Add the fact that the majority of Hollywood's "movie stars" couldn't sell seats on lifeboats on the Lusitania, and you have all the ingredients for a major disaster that could sink the entire industry. Think about it for a minute. Scarlett's a beautiful woman, but while she may sell magazines, she can't really sell tickets. She's only been in 1 movie that came close to a $100 million gross, and even then she was a small part of a large ensemble. And most films starring her actually lost money, a lot of money, and some barely covered her normal salary.

Well, the studios aren't going to take it anymore. They are going to start paying stars what they believe they are worth.

Now I'm not one to toot my own horn, but I did compose a nifty little formula to measure star power. I'll accept a modest percentage of the money saved by using my formula, I'm not greedy.

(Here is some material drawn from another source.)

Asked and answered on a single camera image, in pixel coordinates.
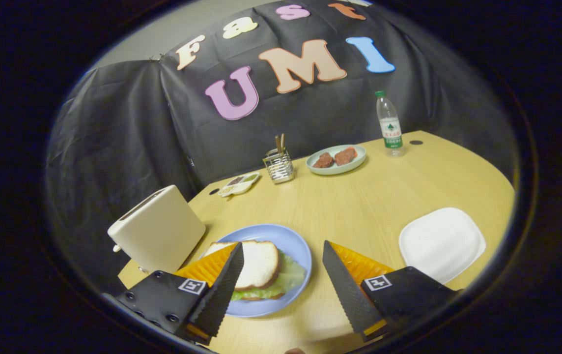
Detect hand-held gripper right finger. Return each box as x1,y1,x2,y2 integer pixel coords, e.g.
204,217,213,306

But back to the main topic of this post. I don't see this trend in thriftiness ending anytime soon, so I have a few suggestions for stars to survive this crisis.

1. Live within your means. That means renting an Airbus 380 to fly 200 of your closest friends to a private party on an island you've rented every weekend, is probably not a good idea. Try living in the real world, and not one of excessive fantasy.

2. Save your money. Yep, nothing beats a good old fashioned savings account, maybe a nice Roth IRA, and a diversified stock portfolio to prevent you from spending your old age doing auditions for porn, and not getting the part.

3. Do at least some movies people want to see. Oscar whoring won't put the ducats in the buckets, so you're going to have to buckle down, and work for a living.

4. Embrace the audience. Do something to increase your appeal to the general audience, it could be something as simple as doing a charity event that doesn't involve giving yourself an award, and possibly for something that affects real people, like raising money for curing a disease. And you could also avoid doing things like calling people who don't vote the way you vote "Nazis" while you're hugging a dictator that hangs people for being gay.

You see, I do more than complain here, I try to be helpful.